▶ WHAT THIS TASK INVOLVES
Some lines in the listing hold the word "things". Return each of them.
::: DATA FOR THIS TASK
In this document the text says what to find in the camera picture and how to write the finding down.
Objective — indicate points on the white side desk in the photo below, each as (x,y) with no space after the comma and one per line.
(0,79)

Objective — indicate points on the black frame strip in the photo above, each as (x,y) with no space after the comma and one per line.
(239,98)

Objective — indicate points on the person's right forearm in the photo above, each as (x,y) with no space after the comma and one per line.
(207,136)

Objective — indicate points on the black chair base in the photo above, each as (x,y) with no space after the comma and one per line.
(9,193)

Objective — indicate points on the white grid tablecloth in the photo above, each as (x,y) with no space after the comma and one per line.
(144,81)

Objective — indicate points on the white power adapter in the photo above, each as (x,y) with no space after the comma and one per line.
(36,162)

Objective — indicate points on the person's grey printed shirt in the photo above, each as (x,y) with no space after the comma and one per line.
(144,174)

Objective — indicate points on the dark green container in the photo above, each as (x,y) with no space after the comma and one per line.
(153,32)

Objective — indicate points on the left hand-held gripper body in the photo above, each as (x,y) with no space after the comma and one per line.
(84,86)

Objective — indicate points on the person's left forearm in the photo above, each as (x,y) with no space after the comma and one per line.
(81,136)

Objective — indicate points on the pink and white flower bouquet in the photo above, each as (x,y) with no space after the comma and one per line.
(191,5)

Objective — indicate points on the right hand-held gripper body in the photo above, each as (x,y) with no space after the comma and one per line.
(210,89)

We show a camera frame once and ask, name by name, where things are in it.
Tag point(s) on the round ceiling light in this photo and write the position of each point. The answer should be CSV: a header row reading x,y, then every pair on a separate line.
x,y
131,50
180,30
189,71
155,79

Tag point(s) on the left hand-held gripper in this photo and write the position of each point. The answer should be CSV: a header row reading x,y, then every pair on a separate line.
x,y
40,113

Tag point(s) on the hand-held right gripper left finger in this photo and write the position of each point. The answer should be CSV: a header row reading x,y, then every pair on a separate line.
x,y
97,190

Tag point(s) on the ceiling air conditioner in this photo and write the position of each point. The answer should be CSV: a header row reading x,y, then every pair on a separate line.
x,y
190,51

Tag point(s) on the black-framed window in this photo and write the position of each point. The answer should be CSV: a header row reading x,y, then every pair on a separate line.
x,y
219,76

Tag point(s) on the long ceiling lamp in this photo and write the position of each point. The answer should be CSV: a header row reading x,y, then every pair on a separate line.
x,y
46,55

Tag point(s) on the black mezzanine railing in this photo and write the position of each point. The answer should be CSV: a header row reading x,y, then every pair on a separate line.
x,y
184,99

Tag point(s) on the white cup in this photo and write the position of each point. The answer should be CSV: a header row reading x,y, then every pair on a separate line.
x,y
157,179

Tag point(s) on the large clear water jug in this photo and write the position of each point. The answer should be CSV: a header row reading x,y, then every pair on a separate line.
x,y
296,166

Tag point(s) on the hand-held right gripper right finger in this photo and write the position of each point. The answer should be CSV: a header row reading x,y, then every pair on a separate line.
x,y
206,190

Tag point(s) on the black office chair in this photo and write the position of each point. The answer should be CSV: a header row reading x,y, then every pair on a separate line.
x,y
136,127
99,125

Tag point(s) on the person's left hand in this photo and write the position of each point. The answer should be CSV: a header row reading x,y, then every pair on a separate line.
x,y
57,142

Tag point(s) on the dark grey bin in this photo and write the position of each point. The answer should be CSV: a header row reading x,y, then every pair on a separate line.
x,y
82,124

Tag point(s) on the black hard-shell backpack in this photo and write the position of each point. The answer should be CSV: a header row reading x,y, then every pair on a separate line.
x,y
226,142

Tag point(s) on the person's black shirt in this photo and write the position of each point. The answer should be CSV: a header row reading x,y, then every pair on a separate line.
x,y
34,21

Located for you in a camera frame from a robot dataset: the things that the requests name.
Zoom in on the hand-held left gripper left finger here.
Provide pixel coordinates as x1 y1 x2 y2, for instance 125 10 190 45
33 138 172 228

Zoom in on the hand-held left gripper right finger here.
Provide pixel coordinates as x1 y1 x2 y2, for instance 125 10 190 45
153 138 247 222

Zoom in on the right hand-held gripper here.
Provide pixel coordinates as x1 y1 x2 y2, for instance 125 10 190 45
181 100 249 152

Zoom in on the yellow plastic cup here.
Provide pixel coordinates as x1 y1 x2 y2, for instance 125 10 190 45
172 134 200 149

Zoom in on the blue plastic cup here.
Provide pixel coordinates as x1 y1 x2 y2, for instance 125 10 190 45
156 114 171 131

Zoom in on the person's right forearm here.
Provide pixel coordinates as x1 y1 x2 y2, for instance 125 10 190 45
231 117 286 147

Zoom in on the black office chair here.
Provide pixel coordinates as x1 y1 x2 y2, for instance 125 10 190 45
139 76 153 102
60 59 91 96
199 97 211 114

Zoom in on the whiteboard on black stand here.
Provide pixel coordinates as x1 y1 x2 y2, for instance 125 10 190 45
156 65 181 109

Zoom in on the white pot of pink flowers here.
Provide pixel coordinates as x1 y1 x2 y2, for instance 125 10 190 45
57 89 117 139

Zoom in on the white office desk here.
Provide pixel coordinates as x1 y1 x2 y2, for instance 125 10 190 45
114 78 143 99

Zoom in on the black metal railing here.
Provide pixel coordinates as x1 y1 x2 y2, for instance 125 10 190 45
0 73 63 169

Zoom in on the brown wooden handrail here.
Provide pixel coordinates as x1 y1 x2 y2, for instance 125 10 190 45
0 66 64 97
::::::
▶ ANSWER BOX
We show a camera frame once and ask, name by name, where things are in it.
Located for you in a camera frame from a robot dataset: the things that the requests name.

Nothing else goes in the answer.